5. Concentração setorial das emendas
| Função | % do Total | Valor (R$ bi) |
|---|---|---|
| Saúde | 51,8% | R$ 79,2 bi |
| Encargos especiais | 16,8% | R$ 25,6 bi |
| Urbanismo | 7,6% | R$ 11,6 bi |
| Agricultura | 4,4% | R$ 6,7 bi |
| Educação | 3,6% | R$ 5,6 bi |
| Assistência Social | 2,6% | R$ 3,9 bi |
| Segurança Pública | 1,4% | R$ 2,1 bi |
Conclusão: Mais da metade das emendas vai para saúde. Assistência social recebe 15x menos que encargos especiais.
Cruzamentos Poderosos
- Emendas × Execução: 50% do orçamento autorizado nunca vira despesa real
- Relator × Concentração: 3 comissões dominam R$ 30 bi em emendas
- Tributação × Desigualdade: IRPJ > IRPF × 3 — empresas pagam menos que trabalhadores
Hipóteses Explicativas
A baixa execução pode ser explicada pela hipótese do orçamento como moeda de troca: gestores "empenham" para mostrar ação política sem compromisso real de execução.

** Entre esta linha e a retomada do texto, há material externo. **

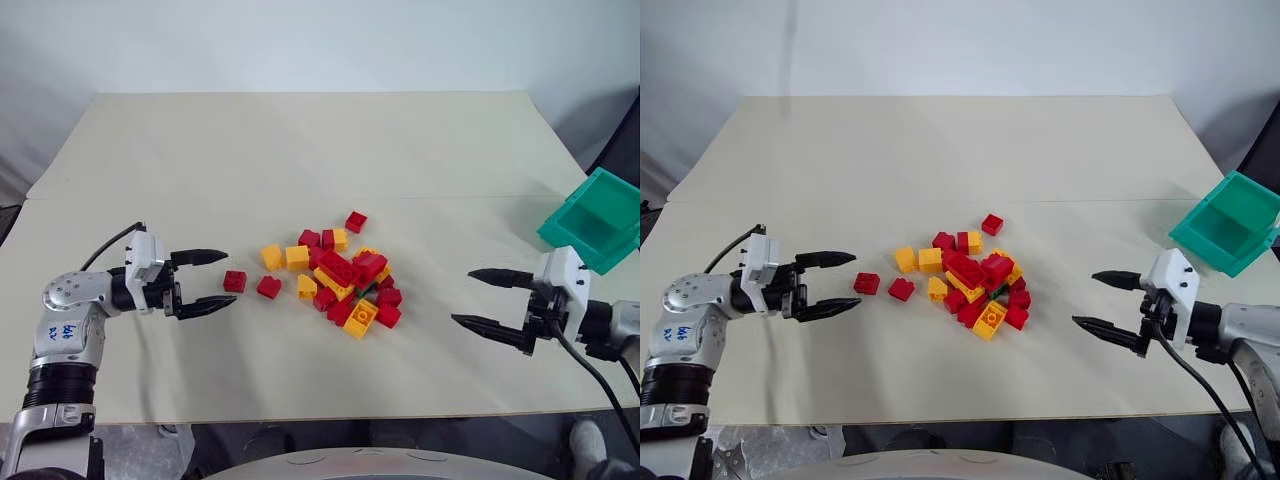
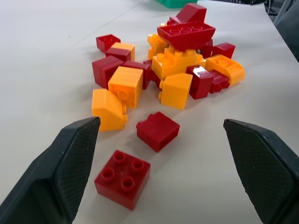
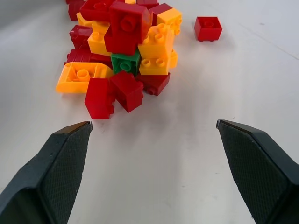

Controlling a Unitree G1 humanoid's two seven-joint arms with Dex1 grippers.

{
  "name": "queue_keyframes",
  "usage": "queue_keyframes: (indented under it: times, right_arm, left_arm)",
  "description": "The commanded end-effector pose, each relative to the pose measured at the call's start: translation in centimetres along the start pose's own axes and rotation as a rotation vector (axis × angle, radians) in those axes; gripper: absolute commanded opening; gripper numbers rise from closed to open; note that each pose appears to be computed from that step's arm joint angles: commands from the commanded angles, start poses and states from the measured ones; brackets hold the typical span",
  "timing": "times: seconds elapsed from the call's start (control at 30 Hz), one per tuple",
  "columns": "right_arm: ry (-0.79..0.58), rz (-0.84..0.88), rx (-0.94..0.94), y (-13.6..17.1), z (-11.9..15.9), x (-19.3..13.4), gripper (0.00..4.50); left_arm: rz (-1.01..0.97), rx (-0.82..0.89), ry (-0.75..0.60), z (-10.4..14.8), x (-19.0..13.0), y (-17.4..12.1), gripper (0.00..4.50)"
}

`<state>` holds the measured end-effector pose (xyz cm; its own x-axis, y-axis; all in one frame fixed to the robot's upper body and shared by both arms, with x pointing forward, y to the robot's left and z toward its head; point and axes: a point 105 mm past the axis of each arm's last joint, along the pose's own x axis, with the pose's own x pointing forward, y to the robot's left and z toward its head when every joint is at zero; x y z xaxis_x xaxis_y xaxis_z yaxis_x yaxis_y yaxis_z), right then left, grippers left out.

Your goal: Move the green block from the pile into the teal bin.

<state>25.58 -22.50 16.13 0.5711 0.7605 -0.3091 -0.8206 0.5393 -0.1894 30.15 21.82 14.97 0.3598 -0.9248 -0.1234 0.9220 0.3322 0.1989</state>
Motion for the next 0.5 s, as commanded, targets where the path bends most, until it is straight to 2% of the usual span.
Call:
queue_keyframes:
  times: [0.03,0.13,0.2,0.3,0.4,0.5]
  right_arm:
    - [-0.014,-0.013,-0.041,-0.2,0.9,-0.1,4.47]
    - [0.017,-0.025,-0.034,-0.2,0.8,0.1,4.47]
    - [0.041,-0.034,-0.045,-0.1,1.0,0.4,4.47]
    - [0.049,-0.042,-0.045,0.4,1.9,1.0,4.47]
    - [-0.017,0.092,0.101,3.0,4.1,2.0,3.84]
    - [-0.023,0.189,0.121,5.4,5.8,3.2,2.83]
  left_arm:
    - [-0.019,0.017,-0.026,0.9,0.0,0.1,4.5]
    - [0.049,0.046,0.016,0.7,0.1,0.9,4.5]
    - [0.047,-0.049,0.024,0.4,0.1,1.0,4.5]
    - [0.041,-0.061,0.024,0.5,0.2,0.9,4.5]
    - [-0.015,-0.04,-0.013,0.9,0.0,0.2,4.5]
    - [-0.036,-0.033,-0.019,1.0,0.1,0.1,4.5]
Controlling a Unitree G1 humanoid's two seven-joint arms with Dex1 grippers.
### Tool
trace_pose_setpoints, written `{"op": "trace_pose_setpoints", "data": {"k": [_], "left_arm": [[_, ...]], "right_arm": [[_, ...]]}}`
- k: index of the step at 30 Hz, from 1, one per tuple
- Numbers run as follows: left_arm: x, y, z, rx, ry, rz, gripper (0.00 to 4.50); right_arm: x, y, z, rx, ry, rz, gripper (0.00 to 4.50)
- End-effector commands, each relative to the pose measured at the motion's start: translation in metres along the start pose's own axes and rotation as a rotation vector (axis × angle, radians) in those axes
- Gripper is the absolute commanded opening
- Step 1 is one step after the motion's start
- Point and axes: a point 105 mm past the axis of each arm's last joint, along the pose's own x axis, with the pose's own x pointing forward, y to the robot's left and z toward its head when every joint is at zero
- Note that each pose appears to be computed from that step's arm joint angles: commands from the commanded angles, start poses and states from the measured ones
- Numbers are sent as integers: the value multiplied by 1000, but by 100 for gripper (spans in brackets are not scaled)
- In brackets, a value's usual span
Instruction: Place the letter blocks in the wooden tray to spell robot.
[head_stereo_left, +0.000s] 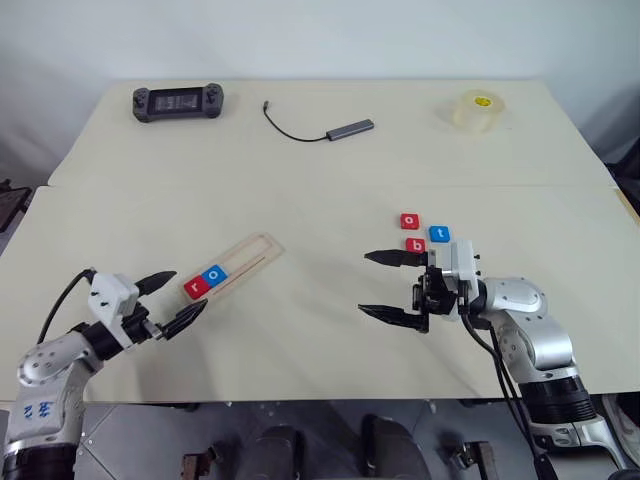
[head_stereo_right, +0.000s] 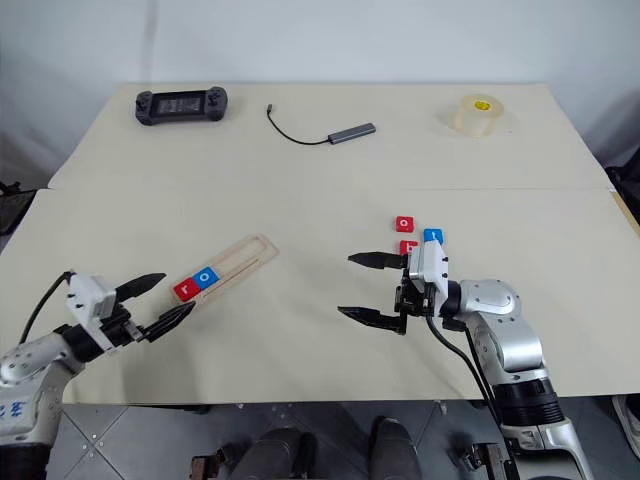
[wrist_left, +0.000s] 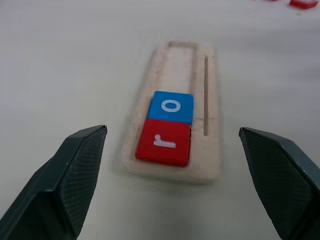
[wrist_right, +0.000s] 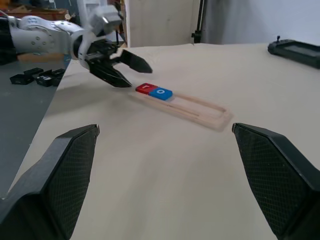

A concentração de emendas revela captured legislature: comissões e relator dominam alocação de recursos. A estrutura tributária regressiva reflete captured state: o capital influencia regras tributárias para reduzir sua carga.
Implicações para Políticas Públicas
A transparência ativa (dados abertos) permite escrutínio cidadão. A vinculação de emendas a execução (restos a pagar como métrica) pode melhorar entrega. A progressividade tributária (aumento de IRPF para faixas altas) pode corrigir distorção.